Agencies shall establish policies and procedures to ensure that electronic records and their documentation are retained and accessible as long as needed. These procedures shall include provisions for:

(a) STANDARD. Scheduling the retention and disposition of all electronic records, as well as related access documentation and indexes, in accordance with the provisions of Chapter 1B-24, F.A.C.

(b) STANDARD. Establishing procedures for regular recopying, reformatting, and other necessary maintenance to ensure the retention and usability of the electronic records throughout their authorized life cycle.

(c) STANDARD. Transferring a copy of the electronic records and any related documentation and indexes to the Florida State Archives at the time specified in the records retention schedule, if applicable.
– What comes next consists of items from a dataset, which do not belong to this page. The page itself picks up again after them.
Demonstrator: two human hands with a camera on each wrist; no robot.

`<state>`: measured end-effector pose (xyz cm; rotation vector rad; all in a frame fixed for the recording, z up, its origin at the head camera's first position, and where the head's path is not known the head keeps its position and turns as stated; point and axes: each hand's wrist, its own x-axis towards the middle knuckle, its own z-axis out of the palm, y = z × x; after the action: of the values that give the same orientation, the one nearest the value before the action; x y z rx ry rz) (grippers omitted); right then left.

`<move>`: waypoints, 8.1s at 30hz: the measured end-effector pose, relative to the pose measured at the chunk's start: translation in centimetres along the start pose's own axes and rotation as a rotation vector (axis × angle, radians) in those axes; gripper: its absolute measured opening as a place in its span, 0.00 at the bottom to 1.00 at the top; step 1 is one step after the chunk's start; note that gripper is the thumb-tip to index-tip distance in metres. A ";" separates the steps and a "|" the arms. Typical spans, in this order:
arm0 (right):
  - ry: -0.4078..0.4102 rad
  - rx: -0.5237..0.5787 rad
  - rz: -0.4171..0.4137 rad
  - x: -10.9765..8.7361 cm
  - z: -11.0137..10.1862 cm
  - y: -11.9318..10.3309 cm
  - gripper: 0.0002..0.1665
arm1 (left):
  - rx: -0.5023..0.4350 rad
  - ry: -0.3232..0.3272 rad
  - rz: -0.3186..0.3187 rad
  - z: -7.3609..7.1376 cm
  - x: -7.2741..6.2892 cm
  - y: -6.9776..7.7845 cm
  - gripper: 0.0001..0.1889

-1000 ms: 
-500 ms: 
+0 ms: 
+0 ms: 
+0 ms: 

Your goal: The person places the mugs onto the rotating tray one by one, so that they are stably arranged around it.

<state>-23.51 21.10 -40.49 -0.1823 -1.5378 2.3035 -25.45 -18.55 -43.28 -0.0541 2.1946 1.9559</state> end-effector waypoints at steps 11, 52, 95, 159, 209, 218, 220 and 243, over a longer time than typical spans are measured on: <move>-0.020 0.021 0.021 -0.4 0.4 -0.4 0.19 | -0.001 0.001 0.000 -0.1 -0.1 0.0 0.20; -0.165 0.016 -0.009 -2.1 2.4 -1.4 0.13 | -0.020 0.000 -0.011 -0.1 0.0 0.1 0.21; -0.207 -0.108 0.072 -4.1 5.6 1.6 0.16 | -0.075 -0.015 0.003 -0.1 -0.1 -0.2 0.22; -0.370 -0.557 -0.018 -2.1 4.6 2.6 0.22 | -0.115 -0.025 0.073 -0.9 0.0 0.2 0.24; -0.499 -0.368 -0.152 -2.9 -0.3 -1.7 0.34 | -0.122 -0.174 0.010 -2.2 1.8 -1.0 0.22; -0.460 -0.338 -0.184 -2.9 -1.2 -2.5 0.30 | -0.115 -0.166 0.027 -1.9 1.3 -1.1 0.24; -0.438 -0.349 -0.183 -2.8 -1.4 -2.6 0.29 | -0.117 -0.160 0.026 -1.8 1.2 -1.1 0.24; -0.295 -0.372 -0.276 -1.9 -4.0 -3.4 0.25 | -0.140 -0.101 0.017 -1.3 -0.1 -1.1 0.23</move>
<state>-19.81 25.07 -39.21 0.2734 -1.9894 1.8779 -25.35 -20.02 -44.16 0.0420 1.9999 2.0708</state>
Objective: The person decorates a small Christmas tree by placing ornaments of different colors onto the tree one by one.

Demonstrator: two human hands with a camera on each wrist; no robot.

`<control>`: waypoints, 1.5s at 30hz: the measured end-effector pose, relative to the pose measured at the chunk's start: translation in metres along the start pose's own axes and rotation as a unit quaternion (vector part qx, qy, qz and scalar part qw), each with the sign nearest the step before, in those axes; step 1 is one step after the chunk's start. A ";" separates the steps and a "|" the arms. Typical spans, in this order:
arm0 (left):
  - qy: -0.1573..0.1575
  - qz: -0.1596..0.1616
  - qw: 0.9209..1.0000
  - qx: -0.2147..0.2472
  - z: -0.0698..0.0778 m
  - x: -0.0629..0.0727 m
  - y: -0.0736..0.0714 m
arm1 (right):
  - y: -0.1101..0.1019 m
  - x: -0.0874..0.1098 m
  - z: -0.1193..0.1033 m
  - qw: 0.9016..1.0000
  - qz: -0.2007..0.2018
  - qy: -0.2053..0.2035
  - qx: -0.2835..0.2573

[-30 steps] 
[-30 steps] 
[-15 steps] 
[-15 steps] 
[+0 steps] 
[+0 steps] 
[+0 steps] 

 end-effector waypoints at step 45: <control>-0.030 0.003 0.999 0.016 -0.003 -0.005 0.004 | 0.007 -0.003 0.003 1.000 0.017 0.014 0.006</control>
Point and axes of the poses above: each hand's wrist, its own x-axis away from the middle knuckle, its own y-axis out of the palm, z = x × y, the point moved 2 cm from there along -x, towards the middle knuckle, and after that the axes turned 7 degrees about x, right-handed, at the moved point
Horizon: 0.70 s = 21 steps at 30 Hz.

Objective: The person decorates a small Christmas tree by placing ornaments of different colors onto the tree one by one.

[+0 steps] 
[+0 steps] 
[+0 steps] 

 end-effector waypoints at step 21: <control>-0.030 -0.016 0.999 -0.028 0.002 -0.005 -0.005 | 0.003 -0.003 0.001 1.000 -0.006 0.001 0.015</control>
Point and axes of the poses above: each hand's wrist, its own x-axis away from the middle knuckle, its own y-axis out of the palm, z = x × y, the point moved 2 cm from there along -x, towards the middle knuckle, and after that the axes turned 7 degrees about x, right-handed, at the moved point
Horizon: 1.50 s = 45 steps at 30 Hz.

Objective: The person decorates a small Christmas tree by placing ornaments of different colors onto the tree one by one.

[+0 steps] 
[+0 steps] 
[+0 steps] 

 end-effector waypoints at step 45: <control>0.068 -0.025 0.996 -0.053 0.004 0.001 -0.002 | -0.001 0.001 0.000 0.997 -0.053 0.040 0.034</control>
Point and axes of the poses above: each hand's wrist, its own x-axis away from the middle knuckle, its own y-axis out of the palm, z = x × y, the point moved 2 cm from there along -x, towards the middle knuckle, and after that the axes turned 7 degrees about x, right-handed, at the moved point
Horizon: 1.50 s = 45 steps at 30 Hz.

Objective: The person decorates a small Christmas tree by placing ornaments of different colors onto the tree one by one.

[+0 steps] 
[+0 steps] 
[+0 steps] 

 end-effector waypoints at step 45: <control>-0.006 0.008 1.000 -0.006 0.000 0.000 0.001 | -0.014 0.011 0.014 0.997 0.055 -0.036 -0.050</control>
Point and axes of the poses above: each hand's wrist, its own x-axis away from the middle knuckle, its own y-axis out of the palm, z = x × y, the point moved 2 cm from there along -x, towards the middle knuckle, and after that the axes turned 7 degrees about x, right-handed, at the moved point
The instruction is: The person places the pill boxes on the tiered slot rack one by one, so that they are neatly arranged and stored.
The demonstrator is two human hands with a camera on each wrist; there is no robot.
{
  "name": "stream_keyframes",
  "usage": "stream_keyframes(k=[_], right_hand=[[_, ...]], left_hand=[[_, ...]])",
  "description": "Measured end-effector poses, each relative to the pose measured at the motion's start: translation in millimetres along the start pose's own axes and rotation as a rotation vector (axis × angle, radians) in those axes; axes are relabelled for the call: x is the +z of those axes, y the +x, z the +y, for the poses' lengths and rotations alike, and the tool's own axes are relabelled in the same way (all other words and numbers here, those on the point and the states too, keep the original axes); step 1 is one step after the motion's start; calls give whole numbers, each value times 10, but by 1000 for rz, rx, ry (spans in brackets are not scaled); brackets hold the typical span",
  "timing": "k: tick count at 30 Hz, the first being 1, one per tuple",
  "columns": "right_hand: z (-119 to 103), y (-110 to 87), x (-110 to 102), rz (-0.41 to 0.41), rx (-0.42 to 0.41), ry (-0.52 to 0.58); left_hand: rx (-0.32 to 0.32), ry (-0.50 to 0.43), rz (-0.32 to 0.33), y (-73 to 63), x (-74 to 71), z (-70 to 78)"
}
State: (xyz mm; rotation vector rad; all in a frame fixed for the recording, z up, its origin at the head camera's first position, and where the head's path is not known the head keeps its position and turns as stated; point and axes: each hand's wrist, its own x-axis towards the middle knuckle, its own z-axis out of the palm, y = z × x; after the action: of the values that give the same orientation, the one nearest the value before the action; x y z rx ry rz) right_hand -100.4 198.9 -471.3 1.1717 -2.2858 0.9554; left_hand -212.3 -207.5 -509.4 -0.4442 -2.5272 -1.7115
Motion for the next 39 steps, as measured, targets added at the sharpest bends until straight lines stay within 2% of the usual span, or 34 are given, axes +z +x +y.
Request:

Transfer may take place at an earlier date if convenient for both the agency and the Archives.

(13) DESTRUCTION OF ELECTRONIC RECORDS. Electronic records may be destroyed only in accordance with the provisions of Chapter 1B-24, F.A.C. At a minimum each agency shall ensure that:

(a) Electronic records scheduled for destruction are disposed of in a manner that ensures that any information that is confidential or exempt from disclosure, including proprietary, or security information, cannot practicably be read or reconstructed, and;

(b) Recording media previously used for electronic records containing information that is confidential or exempt from disclosure, including proprietary or security information, are not reused if the previously recorded information can be compromised in any way by reuse.

Specific Authority 257.14, 257.36(1), 257.36(6) FS. Law Implemented 257.36(1)(a) FS.
History-New 8-16-92, Amended 5-13-03, 5-21-08.